→ **Instructions for the task**:
The response should consist of the data below, copied exactly, with no pictures in it.

→ **Data below**:

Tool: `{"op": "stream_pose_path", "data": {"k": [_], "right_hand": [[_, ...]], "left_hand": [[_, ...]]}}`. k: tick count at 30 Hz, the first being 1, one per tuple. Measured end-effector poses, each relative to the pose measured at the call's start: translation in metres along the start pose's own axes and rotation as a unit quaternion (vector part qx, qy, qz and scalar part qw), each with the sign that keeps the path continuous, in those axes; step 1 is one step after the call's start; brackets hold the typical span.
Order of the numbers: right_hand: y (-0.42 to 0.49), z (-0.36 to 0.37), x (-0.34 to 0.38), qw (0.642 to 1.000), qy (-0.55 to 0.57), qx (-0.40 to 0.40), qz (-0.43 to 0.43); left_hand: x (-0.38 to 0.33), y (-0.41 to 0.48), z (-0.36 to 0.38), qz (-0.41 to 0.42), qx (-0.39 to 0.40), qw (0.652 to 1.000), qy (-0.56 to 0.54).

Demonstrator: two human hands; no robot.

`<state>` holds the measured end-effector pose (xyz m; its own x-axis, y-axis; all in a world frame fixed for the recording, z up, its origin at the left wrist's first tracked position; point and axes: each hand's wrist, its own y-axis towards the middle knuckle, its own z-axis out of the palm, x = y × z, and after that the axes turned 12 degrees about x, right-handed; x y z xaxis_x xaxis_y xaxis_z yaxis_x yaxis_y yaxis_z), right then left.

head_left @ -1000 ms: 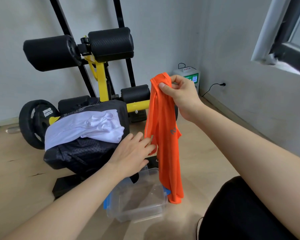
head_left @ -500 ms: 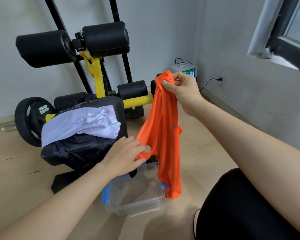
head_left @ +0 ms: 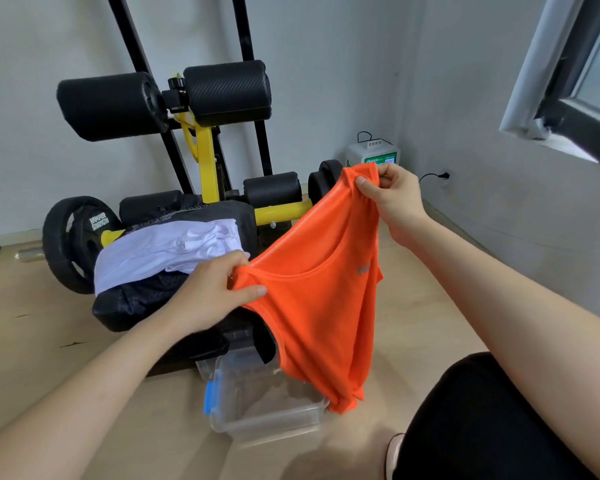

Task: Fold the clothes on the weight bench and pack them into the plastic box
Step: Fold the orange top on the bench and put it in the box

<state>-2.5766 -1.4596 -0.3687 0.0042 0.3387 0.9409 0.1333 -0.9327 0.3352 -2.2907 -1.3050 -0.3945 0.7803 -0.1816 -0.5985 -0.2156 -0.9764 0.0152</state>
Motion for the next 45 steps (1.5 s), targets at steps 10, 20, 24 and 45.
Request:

→ **Response to this exercise**:
Tool: `{"op": "stream_pose_path", "data": {"k": [_], "right_hand": [[_, ...]], "left_hand": [[_, ...]]}}`. k: tick count at 30 Hz, the first being 1, one per tuple. Measured end-effector poses, each relative to the pose measured at the call's start: translation in metres along the start pose's own axes and rotation as a unit quaternion (vector part qx, qy, qz and scalar part qw), each with the sign that keeps the path continuous, in those axes; step 1 is one step after the call's start; brackets hold the typical span.
Order of the numbers: right_hand: y (-0.42 to 0.49), z (-0.36 to 0.37), x (-0.34 to 0.38), qw (0.642 to 1.000), qy (-0.55 to 0.57), qx (-0.40 to 0.40), qz (-0.43 to 0.43); left_hand: x (-0.38 to 0.33), y (-0.41 to 0.48), z (-0.36 to 0.38), qz (-0.41 to 0.42), qx (-0.39 to 0.40), qw (0.652 to 1.000), qy (-0.56 to 0.54).

Demonstrator: two human hands; no robot.

`<state>` holds the measured end-effector pose (xyz m; its own x-axis, y-axis; all in a world frame fixed for the recording, z up, its origin at the left wrist's first tracked position; point and axes: each hand's wrist, its own y-axis towards the middle knuckle, its own z-axis out of the palm, x = y × z, and after that the axes turned 12 degrees about x, right-handed; x y z xaxis_x xaxis_y xaxis_z yaxis_x yaxis_y yaxis_z), right then left.

head_left @ -1000 ms: 
head_left @ -500 ms: 
head_left @ +0 ms: 

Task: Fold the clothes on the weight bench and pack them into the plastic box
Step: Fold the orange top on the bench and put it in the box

<state>-2.5766 -1.4596 -0.3687 0.0042 0.3387 0.9409 0.1333 -0.9327 0.3352 -2.2907 -1.3050 -0.3945 0.7803 -0.1816 -0.5985 -0.2156 -0.9764 0.0152</state>
Motion for the next 45 steps (1.5 s), targets at steps 10, 20, 24 and 45.
Request:

Nothing else is required to complete this exercise.